After a season that has mostly been defined by how friendly everyone has been to each other, this is an obvious attempt by the producers to stir up some drama. Which would be fine, but they seem desperate to hammer it home. Not only does Ru mention it in the walkthroughs, but the queens are prompted to talk about it when they are getting ready for the runway, and then Ross Mathews brings it up during judging.
No wonder Trinity and Eureka are feeling insecure after Eureka wins all the negative superlatives, and she and Trinity tie over who will be the next to go home.
During the workroom chats, Ra'Jah gets read by Ru for her character's name (Simi Queen, as in "see me queen") being bad. Sure, it is not the best name ever for a character, but is it really worse than Kylie's very basic choice of Miss Behavior? Ru also criticizes the name for sounding too much like "semen," right after she had praised cartoons for being subversive. This is a messy episode.
On the runway, everyone does pretty well, with Eureka a clear top with a fun outfit and the smart idea to play a villain which sets her apart. Ra'Jah, meanwhile, changed the name of her character to Aseyu Queen (as in "I see you queen," which is not really better than Simi) and looks the best with her purple skin and eye motifs. But does it really fit the brief? Based on what Ru said, it seemed that the point was to create a character that would fit into the Drag Tots show, and it does not really.
In general, though, the episode has trouble incorporating the Tots into the challenge. It has some fun with animating in Bianca Del Rio and Latrice Royale's characters into the judging panel, but the challenge feels like it could exist entirely without any reference to the show.

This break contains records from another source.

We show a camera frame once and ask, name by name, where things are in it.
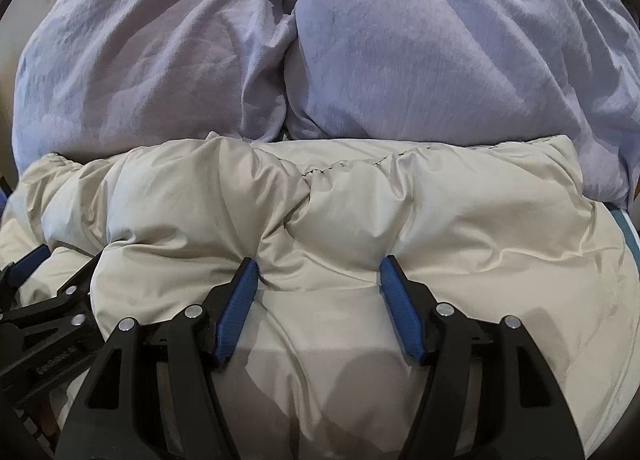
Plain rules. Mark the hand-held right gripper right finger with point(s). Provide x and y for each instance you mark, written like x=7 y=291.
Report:
x=400 y=310

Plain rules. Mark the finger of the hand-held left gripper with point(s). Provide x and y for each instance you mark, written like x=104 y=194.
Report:
x=27 y=264
x=65 y=310

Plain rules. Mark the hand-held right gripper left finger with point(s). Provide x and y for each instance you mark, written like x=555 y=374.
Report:
x=235 y=315

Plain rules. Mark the beige puffer jacket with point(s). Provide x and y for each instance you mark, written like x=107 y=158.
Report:
x=350 y=210

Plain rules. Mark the bed with blue striped sheet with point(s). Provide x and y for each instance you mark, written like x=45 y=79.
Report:
x=627 y=235

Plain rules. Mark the large lilac pillow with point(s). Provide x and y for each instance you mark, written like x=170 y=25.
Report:
x=150 y=55

If the brief was to create a drag toddler character, then Ginger is the only one who followed it with her Southern Belle character. Trinity's cat character also feel like it could fit, though there is something gently terrifying about the makeup that was very Nina Bo'nina Brown.

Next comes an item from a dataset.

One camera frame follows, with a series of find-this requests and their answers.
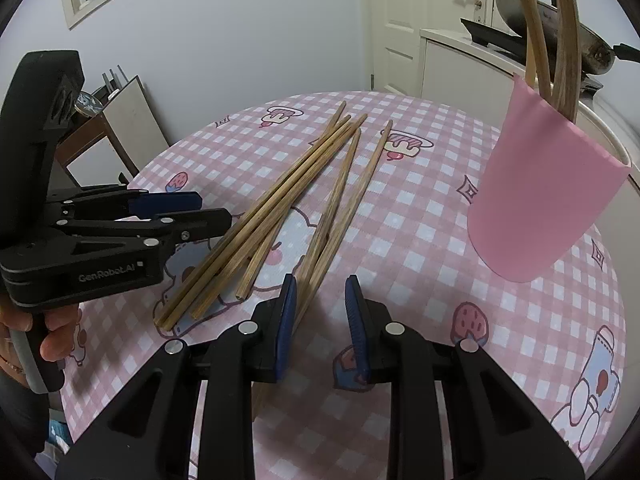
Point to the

Quibbles about the brief aside, it is pretty clear that Kylie does the worst in this challenge. Her witch character is the most forgettable of the bunch—in fact, Eureka does a much better job channeling witchy energy on the runway.
The judges, however, make Ra'Jah the winner and put everyone else in the bottom. This is something that happens in nearly every round of All Stars, and nearly always leads to the wrong person going home.
So it is here. Kylie seems like the obvious one to go, but manages to save herself with a very impassioned speech to Ra'Jah about why she deserves to stay. Instead, the queens go on the very nebulous concept of "track record" and all vote for Eureka to go home because she has not won a challenge yet. She has, however, been in the top most of this competition, compared to other contestants who have had much shakier runs. Plus, she deserved to win the Pink Table Talk challenge, but we do not need to go into that again.
In the lip-sync for your legacy, Ra'Jah faces up against lip-sync assassin Kameron Michaels. Kameron is one of those queens for whom "lip-sync assassin" means "they were just in the bottom a lot," but she does manage to win against a Ra'Jah who does not seem to be giving it her all, perhaps in the hope that she will not eliminate anyone.
As it is, Kameron wins and reveals the group have voted for Eureka to go home.
Except she is not quite leaving. Next week is finally the "game within a game," and Ru finally reveals it will be the "lip-sync of your life."
Paramount+ viewers can try to decode that for themselves, but the rumors are it will be a winner-stays-on lip-sync tournament, with Serena and Jiggly facing off, the winner facing Silky, and so on until Eureka takes on the winner to return to the competition. If that is the case, it could be an enjoyable episode next week—the potential chaos of Serena defeating eight people to return to the competition is a very exciting one.
RuPaul's Drag Race All Stars 6 airs Thursdays from midnight PT on Paramount+.